The reply should hold only the lines from the one with "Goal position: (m" through the end of the data, each given exactly.

----------

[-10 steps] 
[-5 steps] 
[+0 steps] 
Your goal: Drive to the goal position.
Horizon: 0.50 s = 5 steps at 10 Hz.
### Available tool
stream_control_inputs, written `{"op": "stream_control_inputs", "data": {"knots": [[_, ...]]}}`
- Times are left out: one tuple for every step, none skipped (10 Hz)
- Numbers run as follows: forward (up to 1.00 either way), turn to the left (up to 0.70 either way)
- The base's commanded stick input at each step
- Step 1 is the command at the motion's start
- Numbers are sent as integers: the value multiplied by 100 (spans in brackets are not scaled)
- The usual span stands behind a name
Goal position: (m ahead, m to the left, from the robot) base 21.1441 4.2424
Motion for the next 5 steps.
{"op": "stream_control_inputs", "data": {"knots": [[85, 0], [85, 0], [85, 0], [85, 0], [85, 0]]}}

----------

▶ [Solution for this problem]
Goal position: (m ahead, m to the left, from the robot) base 21.1441 4.2424
Motion for the next 5 steps.
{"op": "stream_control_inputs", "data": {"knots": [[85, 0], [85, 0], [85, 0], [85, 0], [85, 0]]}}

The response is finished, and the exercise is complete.